--- Task instructions ---
Go through the listing below and retype exactly the lines starting at the one with "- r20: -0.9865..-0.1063" and ending at the one with "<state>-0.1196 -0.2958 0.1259", skipping pictures.

--- Given records ---

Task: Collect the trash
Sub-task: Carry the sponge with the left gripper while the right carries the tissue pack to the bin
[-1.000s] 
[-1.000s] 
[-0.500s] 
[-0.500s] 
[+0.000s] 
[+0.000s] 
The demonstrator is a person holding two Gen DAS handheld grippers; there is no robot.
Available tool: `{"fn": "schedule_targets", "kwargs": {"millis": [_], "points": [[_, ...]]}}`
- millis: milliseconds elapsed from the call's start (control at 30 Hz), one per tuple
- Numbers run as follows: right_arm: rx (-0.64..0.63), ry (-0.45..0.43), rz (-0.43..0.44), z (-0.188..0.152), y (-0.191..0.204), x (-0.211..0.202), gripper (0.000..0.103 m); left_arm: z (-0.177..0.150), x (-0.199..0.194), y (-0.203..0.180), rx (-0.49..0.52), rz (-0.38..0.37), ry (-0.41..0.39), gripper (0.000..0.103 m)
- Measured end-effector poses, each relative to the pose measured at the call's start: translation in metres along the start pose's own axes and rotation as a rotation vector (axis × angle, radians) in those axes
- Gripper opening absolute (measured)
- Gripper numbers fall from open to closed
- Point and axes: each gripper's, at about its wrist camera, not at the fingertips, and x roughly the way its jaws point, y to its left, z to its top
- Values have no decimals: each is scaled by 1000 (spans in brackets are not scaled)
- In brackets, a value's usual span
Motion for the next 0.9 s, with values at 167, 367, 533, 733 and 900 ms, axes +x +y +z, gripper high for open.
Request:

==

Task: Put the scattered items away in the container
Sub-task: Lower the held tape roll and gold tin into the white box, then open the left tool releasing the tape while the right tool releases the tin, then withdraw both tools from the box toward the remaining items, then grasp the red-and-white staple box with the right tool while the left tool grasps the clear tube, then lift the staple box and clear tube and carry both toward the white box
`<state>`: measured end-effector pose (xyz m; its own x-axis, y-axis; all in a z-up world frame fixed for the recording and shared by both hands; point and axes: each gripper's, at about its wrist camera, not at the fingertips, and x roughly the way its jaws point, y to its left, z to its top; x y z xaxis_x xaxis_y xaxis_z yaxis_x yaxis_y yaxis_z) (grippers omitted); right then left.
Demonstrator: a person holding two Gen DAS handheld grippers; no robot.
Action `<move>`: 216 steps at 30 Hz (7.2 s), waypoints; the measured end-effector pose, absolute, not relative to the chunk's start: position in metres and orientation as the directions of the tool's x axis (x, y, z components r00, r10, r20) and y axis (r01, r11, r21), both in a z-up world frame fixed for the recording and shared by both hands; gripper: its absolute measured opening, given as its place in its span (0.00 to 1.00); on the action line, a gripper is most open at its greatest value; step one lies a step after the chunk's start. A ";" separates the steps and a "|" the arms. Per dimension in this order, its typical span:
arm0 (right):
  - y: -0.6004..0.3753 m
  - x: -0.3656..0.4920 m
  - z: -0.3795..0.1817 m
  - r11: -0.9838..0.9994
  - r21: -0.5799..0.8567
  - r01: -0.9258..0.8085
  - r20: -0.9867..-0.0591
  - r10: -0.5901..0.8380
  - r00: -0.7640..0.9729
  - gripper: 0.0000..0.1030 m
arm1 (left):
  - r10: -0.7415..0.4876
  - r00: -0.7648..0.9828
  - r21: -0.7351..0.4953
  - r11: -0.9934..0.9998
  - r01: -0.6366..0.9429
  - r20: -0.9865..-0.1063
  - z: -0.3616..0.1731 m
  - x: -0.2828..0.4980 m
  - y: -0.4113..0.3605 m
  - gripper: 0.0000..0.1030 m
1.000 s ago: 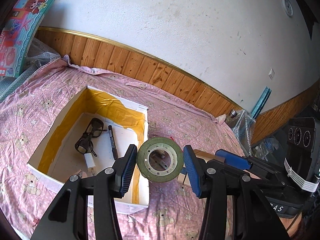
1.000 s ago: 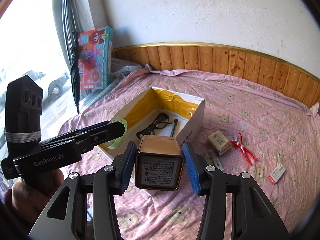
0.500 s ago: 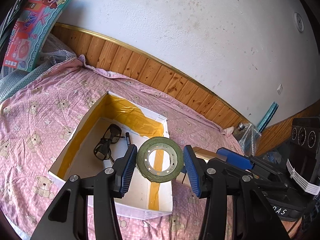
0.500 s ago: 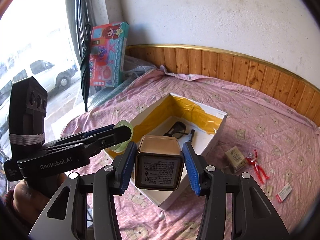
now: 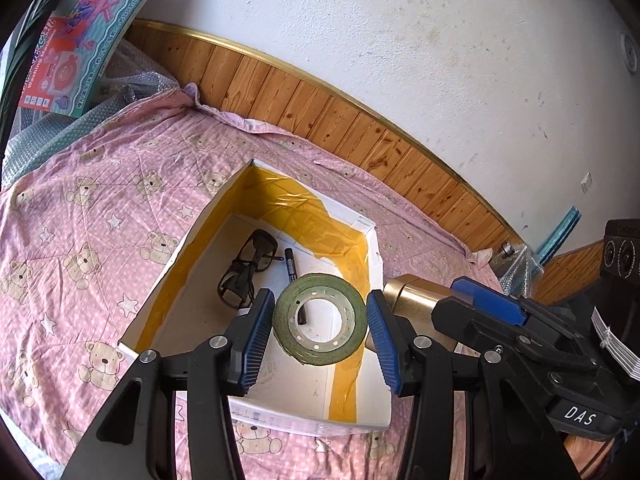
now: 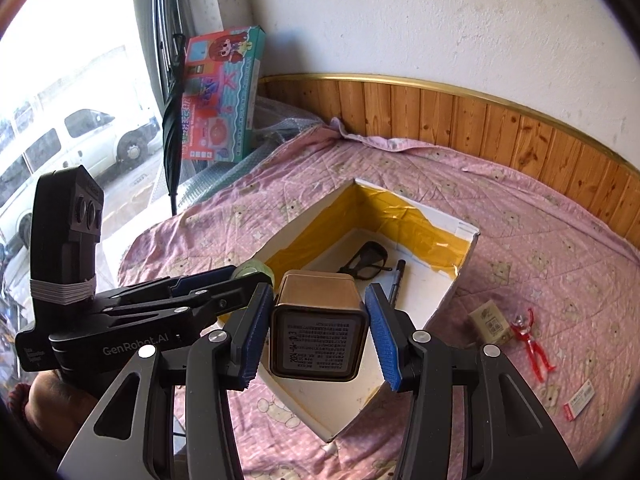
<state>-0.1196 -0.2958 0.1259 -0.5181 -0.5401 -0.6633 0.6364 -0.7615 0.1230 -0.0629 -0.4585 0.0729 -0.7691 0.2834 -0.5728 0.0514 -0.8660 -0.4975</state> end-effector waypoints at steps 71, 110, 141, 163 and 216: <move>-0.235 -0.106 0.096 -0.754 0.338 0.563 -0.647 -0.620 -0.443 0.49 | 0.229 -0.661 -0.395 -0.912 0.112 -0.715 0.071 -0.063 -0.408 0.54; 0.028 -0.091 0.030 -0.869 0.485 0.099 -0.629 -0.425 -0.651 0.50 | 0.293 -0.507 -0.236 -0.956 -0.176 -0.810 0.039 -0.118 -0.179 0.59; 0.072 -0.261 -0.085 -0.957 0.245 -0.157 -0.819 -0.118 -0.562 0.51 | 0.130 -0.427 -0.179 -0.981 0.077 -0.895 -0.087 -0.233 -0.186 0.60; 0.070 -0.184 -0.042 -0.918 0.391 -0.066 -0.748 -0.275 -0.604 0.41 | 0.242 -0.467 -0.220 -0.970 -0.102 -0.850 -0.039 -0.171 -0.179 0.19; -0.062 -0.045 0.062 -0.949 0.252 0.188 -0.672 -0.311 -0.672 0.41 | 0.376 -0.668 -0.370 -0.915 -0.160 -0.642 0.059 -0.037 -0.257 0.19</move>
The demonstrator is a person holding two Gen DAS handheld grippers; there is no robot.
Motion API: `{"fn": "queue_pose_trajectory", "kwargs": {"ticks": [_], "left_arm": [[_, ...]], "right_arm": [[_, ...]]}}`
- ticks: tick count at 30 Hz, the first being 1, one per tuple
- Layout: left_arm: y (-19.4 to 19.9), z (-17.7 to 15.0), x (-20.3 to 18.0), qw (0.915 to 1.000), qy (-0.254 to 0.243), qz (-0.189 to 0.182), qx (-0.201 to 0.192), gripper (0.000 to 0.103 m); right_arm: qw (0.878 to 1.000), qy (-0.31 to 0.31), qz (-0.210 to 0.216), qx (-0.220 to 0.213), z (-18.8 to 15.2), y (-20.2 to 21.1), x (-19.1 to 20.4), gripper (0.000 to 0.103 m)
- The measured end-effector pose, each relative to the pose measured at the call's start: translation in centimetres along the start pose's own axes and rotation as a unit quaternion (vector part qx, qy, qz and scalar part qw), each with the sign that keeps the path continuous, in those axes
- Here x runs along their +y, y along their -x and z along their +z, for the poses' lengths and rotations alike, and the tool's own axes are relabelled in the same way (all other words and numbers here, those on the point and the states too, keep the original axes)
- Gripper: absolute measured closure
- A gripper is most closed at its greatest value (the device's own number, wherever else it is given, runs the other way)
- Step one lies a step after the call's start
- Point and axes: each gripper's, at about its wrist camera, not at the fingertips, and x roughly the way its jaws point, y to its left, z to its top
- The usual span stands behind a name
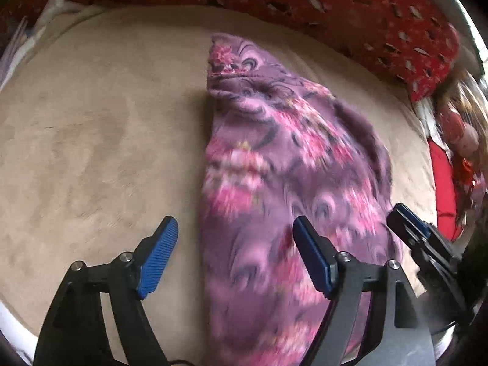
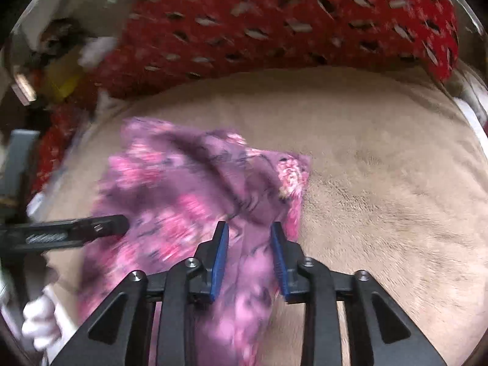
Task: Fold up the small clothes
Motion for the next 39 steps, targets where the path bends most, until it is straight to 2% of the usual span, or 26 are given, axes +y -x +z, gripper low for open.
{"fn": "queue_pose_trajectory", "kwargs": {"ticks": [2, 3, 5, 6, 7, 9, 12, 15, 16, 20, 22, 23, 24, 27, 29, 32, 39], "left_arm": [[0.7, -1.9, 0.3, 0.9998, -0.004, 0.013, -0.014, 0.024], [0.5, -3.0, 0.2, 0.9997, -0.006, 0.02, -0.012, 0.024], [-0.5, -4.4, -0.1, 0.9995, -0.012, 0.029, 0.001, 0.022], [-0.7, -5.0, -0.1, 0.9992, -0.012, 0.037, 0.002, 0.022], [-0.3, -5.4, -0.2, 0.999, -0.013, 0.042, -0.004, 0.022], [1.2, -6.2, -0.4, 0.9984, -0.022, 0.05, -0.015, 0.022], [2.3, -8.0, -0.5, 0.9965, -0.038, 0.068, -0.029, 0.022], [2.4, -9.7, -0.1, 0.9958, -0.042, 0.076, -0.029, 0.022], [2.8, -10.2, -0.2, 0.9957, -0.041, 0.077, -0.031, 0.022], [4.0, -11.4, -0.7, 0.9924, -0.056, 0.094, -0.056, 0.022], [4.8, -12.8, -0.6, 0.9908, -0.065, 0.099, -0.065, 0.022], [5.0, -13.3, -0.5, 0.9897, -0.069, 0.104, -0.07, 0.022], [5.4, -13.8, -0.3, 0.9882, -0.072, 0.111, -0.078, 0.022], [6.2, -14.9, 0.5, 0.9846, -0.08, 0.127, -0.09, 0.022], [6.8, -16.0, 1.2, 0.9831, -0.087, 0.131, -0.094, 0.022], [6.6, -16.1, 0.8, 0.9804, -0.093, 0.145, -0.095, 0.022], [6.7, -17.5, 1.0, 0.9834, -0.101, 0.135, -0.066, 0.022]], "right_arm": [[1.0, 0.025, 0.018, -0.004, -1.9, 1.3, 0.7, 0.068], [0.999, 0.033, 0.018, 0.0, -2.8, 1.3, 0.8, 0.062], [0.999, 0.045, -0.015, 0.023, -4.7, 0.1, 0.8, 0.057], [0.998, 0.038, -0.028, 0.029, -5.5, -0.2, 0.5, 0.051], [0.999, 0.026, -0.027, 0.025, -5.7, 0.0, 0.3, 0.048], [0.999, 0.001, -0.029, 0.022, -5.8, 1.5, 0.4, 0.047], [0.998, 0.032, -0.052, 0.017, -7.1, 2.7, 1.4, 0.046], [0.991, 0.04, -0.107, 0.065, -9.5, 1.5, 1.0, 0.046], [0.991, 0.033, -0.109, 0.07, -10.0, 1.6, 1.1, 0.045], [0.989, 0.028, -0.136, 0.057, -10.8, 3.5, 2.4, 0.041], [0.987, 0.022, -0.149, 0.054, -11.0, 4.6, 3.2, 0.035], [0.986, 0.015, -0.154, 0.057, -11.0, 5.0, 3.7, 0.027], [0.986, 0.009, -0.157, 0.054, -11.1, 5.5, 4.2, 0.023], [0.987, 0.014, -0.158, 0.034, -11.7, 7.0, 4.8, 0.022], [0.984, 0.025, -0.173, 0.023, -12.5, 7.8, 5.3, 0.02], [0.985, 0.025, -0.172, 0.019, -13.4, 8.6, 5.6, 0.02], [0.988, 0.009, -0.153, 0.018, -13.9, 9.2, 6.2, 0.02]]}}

--- Expected answer ---
  - r20: -0.9865..-0.1063
  - z: -0.3616..0.1731 m
  - x: -0.2828..0.4980 m
  - y: -0.4113..0.3605 m
  - gripper: 0.0000..0.1030 m
1.000 s ago: 
1.000 s ago: 
0.500 s ago: 
0.500 s ago: 
now: 
now: 
<state>-0.1196 -0.2958 0.1259 -0.5181 -0.5401 -0.6633 0.6364 -0.7615 0.1230 -0.0629 -0.4585 0.0729 -0.7691 0.2834 -0.5728 0.0514 -0.8660 -0.4975</state> end-effector waypoints at steps 71, 110, 141, 163 and 216: <move>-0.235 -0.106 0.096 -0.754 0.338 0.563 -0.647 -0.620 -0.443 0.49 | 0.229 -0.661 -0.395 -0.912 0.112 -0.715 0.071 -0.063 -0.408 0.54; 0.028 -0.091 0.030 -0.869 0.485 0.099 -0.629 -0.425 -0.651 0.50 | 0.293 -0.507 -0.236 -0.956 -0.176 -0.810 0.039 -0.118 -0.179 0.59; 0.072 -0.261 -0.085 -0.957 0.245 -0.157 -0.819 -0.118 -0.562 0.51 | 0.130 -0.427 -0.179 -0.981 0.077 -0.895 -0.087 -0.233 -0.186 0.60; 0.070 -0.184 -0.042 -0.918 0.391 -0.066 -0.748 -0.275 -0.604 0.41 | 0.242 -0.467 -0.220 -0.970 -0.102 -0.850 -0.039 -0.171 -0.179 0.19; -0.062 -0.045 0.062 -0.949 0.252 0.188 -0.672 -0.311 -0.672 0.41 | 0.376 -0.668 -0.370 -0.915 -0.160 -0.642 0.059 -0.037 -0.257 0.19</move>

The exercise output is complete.